◆ **Task to carry out**:
Copy the following listing word for word.

◆ **Information supplied**:

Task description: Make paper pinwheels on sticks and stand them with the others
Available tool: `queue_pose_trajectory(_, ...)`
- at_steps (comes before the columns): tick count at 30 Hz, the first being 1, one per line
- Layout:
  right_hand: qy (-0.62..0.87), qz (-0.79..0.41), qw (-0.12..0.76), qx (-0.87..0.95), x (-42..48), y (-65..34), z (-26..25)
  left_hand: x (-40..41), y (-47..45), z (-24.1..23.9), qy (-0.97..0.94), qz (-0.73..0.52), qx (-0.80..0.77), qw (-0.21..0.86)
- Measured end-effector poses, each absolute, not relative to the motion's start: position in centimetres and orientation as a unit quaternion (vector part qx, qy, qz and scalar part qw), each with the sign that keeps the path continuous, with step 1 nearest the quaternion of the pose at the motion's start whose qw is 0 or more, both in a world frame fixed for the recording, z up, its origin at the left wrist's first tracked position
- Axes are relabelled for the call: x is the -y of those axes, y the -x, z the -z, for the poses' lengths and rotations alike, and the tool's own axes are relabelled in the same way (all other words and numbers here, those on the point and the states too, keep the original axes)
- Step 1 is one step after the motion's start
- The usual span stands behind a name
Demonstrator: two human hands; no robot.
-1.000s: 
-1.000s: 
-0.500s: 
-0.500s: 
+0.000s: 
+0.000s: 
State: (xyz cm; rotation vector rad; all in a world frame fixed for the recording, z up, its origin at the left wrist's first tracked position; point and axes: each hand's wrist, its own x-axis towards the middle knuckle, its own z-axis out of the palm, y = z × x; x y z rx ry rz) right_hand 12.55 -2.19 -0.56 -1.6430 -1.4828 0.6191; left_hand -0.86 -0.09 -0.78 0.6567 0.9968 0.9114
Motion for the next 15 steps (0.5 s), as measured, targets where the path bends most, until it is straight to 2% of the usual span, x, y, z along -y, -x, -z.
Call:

◆ **Exercise output**:
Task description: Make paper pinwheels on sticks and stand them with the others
Available tool: `queue_pose_trajectory(_, ...)`
- at_steps (comes before the columns): tick count at 30 Hz, the first being 1, one per line
- Layout:
  right_hand: qy (-0.62..0.87), qz (-0.79..0.41), qw (-0.12..0.76), qx (-0.87..0.95), x (-42..48), y (-65..34), z (-26..25)
  left_hand: x (-40..41), y (-47..45), z (-24.1..23.9), qy (-0.97..0.94), qz (-0.73..0.52), qx (-0.80..0.77), qw (-0.21..0.86)
- Measured end-effector poses, each absolute, not relative to the motion's start: position in centimetres and orientation as a unit quaternion (vector part qx, qy, qz and scalar part qw), each with the sign that keeps the path continuous, with step 1 nearest the quaternion of the pose at the motion's start whose qw is 0 or more, both in a world frame fixed for the recording, z up, its origin at the left wrist's first tracked position
- Axes are relabelled for the call: x is the -y of those axes, y the -x, z the -z, for the poses' lengths and rotations alike, and the tool's own axes are relabelled in the same way (all other words and numbers here, those on the point and the states too, keep the original axes)
- Step 1 is one step after the motion's start
- The usual span stands behind a name
Demonstrator: two human hands; no robot.
-1.000s: 
-1.000s: 
-0.500s: 
-0.500s: 
+0.000s: 
+0.000s: 
State: (xyz cm; rotation vector rad; all in a world frame fixed for the recording, z up, its origin at the left wrist's first tracked position; point and axes: each hand's wrist, its own x-axis towards the middle knuckle, its own z-axis out of the palm, y = z × x; x y z rx ry rz) right_hand 12.55 -2.19 -0.56 -1.6430 -1.4828 0.6191; left_hand -0.86 -0.09 -0.78 0.6567 0.9968 0.9114
Motion for the next 15 steps (0.5 s), as measured, targets where the path bends most, until it is straight to 2% of the usual span, x, y, z along -y, -x, -z.
Call:

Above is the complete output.